Toronto

Toronto Real Estate Listings Were Up Over 172% In December

Toronto Real Estate Listings Were Up Over 172% In December

Toronto real estate finished its roller coaster year higher, but with some things worth noting. Toronto Real Estate Board (TREB) numbers show prices declined for a seventh consecutive month in December. Even with the declines, prices are still are still higher than the same time last year. The real story is inventory continues to climb, while sales are still dropping.

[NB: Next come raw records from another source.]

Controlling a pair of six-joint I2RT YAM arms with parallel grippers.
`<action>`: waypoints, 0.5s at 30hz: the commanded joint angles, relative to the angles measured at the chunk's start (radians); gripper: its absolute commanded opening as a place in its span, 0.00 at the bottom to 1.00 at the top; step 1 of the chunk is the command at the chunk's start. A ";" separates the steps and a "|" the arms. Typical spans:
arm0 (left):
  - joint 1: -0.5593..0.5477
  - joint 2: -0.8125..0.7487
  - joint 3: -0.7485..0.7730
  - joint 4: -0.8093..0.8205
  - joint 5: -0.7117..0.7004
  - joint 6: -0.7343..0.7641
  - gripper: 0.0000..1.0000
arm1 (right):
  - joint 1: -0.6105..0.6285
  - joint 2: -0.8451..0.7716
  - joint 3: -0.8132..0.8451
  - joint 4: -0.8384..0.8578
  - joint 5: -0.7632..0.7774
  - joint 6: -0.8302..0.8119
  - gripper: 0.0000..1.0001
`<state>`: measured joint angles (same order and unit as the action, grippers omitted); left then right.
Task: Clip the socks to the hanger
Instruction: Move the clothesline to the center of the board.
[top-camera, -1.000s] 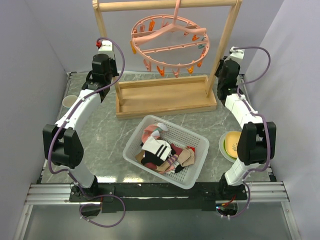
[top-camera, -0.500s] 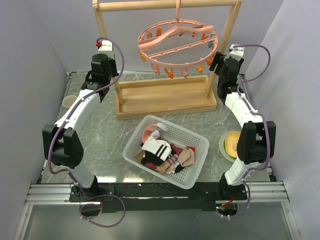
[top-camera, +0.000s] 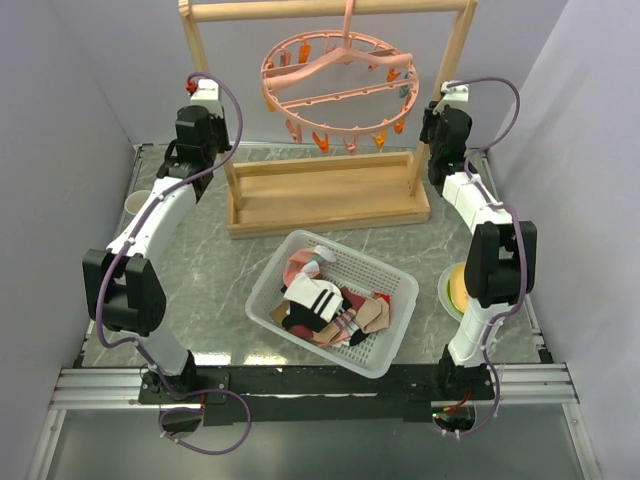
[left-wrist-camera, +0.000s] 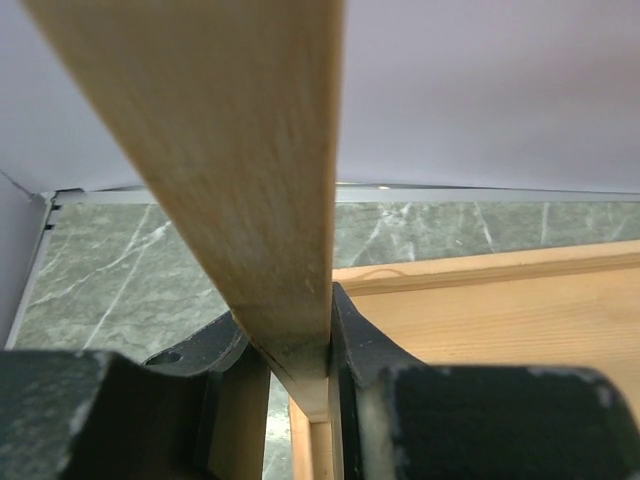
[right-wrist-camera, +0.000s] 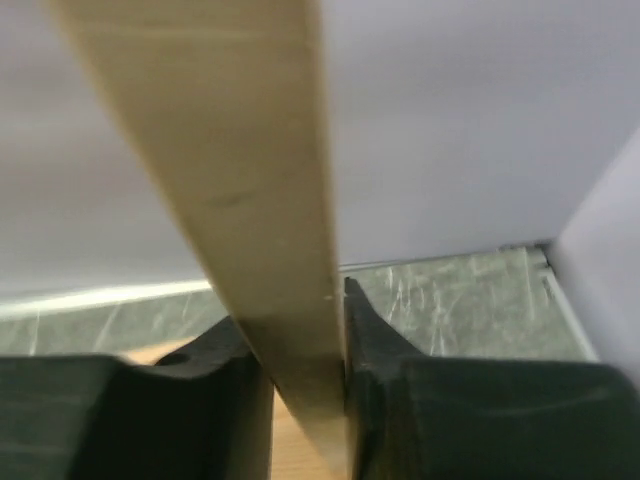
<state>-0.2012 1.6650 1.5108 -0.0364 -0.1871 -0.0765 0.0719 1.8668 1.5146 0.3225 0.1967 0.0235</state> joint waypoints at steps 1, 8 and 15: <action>0.017 -0.033 0.051 -0.106 0.046 0.011 0.16 | -0.015 -0.052 -0.039 0.096 0.076 0.038 0.04; 0.016 -0.071 0.023 -0.135 0.083 -0.011 0.16 | -0.017 -0.170 -0.191 0.105 0.076 0.067 0.05; 0.014 -0.169 -0.070 -0.186 0.167 -0.052 0.16 | -0.017 -0.316 -0.356 0.115 0.089 0.095 0.09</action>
<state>-0.1783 1.6199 1.4727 -0.0555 -0.1211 -0.0719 0.0757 1.6512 1.2285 0.4088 0.1589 0.0338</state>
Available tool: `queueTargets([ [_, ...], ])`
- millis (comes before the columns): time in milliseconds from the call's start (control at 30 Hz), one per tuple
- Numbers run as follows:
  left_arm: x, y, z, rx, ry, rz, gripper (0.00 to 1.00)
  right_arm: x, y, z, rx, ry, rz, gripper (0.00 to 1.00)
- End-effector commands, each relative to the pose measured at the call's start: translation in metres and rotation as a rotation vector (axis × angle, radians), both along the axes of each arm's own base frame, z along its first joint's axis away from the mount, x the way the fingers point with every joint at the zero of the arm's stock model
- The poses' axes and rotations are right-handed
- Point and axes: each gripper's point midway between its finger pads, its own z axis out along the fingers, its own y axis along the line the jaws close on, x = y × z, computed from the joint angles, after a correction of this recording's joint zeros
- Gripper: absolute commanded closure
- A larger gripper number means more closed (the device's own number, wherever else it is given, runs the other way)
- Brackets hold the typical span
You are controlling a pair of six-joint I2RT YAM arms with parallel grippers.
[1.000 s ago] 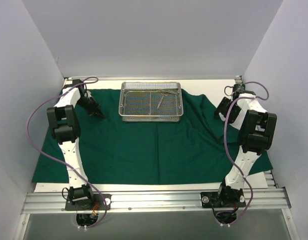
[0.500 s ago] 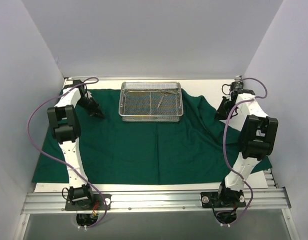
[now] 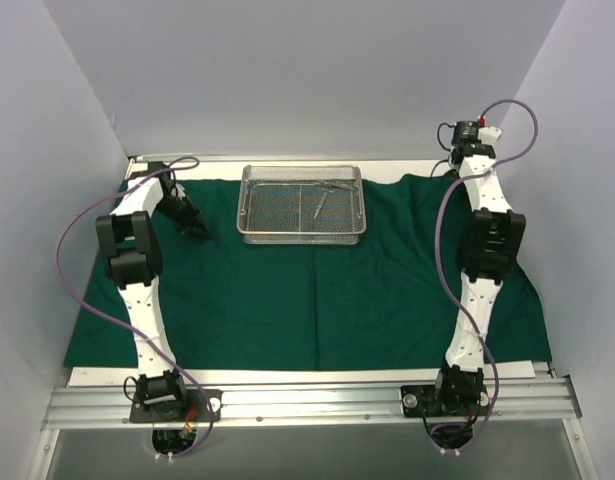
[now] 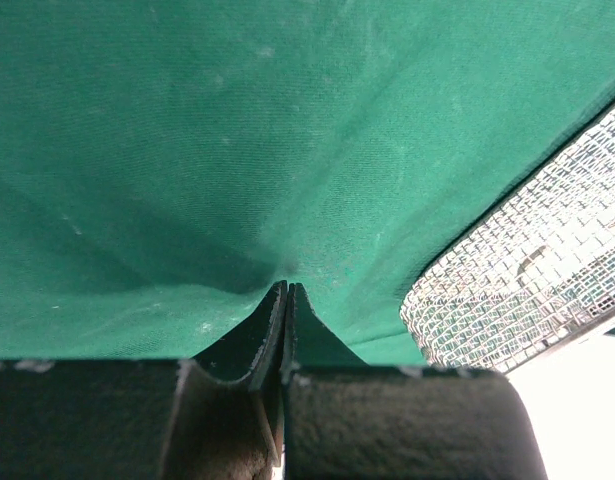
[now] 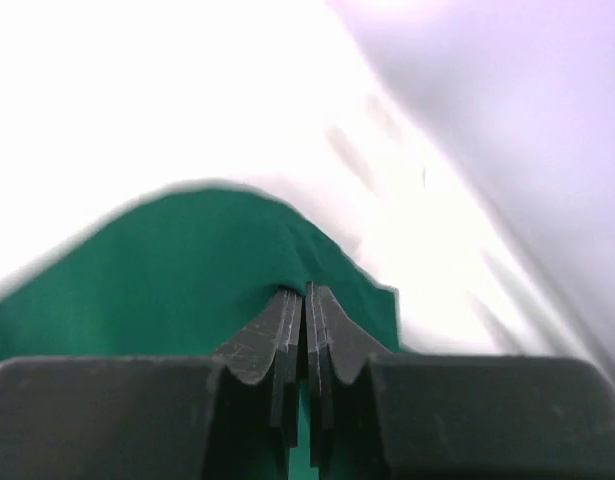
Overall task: Open and lay out the surgical kit
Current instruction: Smooth out the surgical kit at the center of the board.
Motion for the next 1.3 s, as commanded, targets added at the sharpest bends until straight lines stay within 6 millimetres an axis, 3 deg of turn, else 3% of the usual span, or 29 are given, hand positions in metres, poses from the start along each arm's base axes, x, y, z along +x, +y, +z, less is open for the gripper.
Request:
queueTargets([
  [0, 0.002, -0.005, 0.010, 0.003, -0.038, -0.022, 0.98, 0.040, -0.074, 0.047, -0.282, -0.103, -0.162, 1.00],
  [33, 0.002, -0.006, 0.009, 0.006, -0.039, -0.023, 0.98, 0.052, -0.079, 0.020, -0.284, -0.066, -0.139, 1.00],
  [67, 0.001, -0.009, 0.009, 0.006, -0.038, -0.026, 0.98, 0.060, -0.089, 0.042, -0.316, -0.115, -0.164, 1.00],
  [133, 0.001, -0.010, 0.011, 0.009, -0.042, -0.029, 0.98, 0.061, -0.099, 0.034, -0.346, -0.093, -0.169, 0.82],
  [167, 0.001, -0.011, 0.011, 0.012, -0.042, -0.029, 0.98, 0.058, -0.104, 0.036, -0.357, -0.096, -0.185, 0.68],
  [200, -0.001, -0.010, 0.013, 0.016, -0.044, -0.027, 0.98, 0.056, -0.104, 0.026, -0.349, -0.085, -0.177, 0.54],
  [233, 0.000, -0.010, 0.014, 0.017, -0.052, -0.027, 0.98, 0.054, -0.102, 0.038, -0.340, -0.105, -0.161, 0.52],
  [300, -0.004, -0.010, 0.012, 0.017, -0.047, -0.025, 0.98, 0.051, -0.092, 0.028, -0.308, -0.084, -0.107, 0.38],
  [333, -0.004, -0.011, 0.012, 0.015, -0.047, -0.026, 0.98, 0.048, -0.089, 0.041, -0.296, -0.105, -0.096, 0.37],
  [467, -0.001, -0.014, 0.012, -0.003, -0.056, -0.026, 0.98, 0.034, -0.076, 0.050, -0.248, -0.105, -0.057, 0.35],
  [567, 0.000, -0.015, 0.012, -0.004, -0.058, -0.028, 0.98, 0.027, -0.069, 0.048, -0.210, -0.099, -0.025, 0.40],
  [667, 0.004, -0.013, 0.014, 0.010, -0.070, -0.026, 0.98, 0.036, -0.047, 0.030, -0.089, -0.116, 0.094, 0.50],
  [733, 0.007, -0.011, 0.015, 0.026, -0.075, -0.022, 0.98, 0.052, -0.016, 0.018, 0.063, -0.168, 0.241, 0.60],
  [800, 0.013, -0.009, 0.022, 0.034, -0.099, -0.017, 0.98, 0.067, 0.001, 0.018, 0.143, -0.222, 0.321, 0.73],
  [833, 0.014, -0.009, 0.024, 0.037, -0.101, -0.017, 0.98, 0.073, 0.005, 0.008, 0.172, -0.218, 0.340, 0.77],
  [867, 0.019, -0.008, 0.027, 0.041, -0.113, -0.015, 0.98, 0.078, 0.006, 0.007, 0.182, -0.224, 0.342, 0.81],
  [900, 0.020, -0.008, 0.027, 0.043, -0.115, -0.014, 0.98, 0.090, 0.002, 0.021, 0.173, -0.266, 0.336, 0.82],
  [933, 0.021, -0.009, 0.027, 0.044, -0.118, -0.017, 0.98, 0.095, 0.001, 0.006, 0.200, -0.262, 0.314, 0.82],
  [967, 0.022, -0.008, 0.027, 0.044, -0.119, -0.014, 0.98, 0.100, -0.001, 0.005, 0.219, -0.278, 0.312, 0.80],
  [1000, 0.022, -0.009, 0.026, 0.039, -0.117, -0.014, 0.98, 0.108, -0.005, 0.014, 0.217, -0.312, 0.304, 0.71],
  [1033, 0.023, -0.009, 0.026, 0.037, -0.117, -0.012, 0.98, 0.111, -0.008, 0.001, 0.238, -0.309, 0.272, 0.68],
  [1100, 0.024, -0.012, 0.025, 0.027, -0.118, -0.012, 0.98, 0.116, -0.012, -0.004, 0.279, -0.339, 0.255, 0.76],
  [1167, 0.027, -0.013, 0.028, 0.024, -0.129, -0.010, 0.98, 0.122, -0.008, -0.018, 0.347, -0.366, 0.240, 0.95],
  [1267, 0.030, -0.016, 0.030, 0.018, -0.145, -0.012, 0.98, 0.119, -0.009, -0.044, 0.398, -0.342, 0.183, 1.00],
])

Toronto Real Estate Prices Decline For 7th Consecutive Month

Toronto real estate prices continue to slide from peak, but are still up compared to last year. The composite benchmark price across TREB reached $743,500 in December, up 7.43% compared to last year. In the City of Toronto proper, the benchmark price reached $793,900, 11.67% higher than the same time last year. Prices are up on annual basis, but it’s worth noting the tapering of price gains.

Source: TREB.

The price growth trend is currently in a down cycle across TREB. December’s benchmark price is 0.16% lower than the month before, the 7th consecutive month we’ve seen a decline. Benchmark prices are up on an annual basis, but they’re down 8.93% from the May 2017 peak. This is one of the most interesting trends that you should be keeping an eye on.

Source: TREB.

Average Sale Price Is Down Over 20% From Peak

The average price is up slightly, but is way off peak. The average price of all sales across TREB fell to $735,021 in December, 0.7% higher than the year before. This is down a massive 20.07% from April 2017’s peak of $919,614. Try not to misread the significant decline here.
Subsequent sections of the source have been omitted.